> [Task to complete]
Write each line out a second time, exactly as shown below.

> [Exercise data]
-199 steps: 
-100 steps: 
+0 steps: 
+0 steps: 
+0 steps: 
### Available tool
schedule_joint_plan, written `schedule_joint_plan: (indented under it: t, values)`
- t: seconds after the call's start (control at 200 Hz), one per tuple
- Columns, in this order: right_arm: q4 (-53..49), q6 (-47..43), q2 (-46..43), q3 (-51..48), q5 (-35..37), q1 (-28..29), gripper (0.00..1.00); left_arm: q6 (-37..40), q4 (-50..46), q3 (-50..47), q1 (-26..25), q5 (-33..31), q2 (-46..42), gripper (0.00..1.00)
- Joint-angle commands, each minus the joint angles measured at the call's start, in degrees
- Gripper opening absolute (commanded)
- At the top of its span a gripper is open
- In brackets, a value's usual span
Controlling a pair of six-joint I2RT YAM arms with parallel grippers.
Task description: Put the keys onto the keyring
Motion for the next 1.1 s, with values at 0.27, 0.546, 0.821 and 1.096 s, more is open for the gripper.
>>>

> [Response]
-199 steps: 
-100 steps: 
+0 steps: 
+0 steps: 
+0 steps: 
### Available tool
schedule_joint_plan, written `schedule_joint_plan: (indented under it: t, values)`
- t: seconds after the call's start (control at 200 Hz), one per tuple
- Columns, in this order: right_arm: q4 (-53..49), q6 (-47..43), q2 (-46..43), q3 (-51..48), q5 (-35..37), q1 (-28..29), gripper (0.00..1.00); left_arm: q6 (-37..40), q4 (-50..46), q3 (-50..47), q1 (-26..25), q5 (-33..31), q2 (-46..42), gripper (0.00..1.00)
- Joint-angle commands, each minus the joint angles measured at the call's start, in degrees
- Gripper opening absolute (commanded)
- At the top of its span a gripper is open
- In brackets, a value's usual span
Controlling a pair of six-joint I2RT YAM arms with parallel grippers.
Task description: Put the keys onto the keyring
Motion for the next 1.1 s, with values at 0.27, 0.546, 0.821 and 1.096 s, more is open for the gripper.
>>>

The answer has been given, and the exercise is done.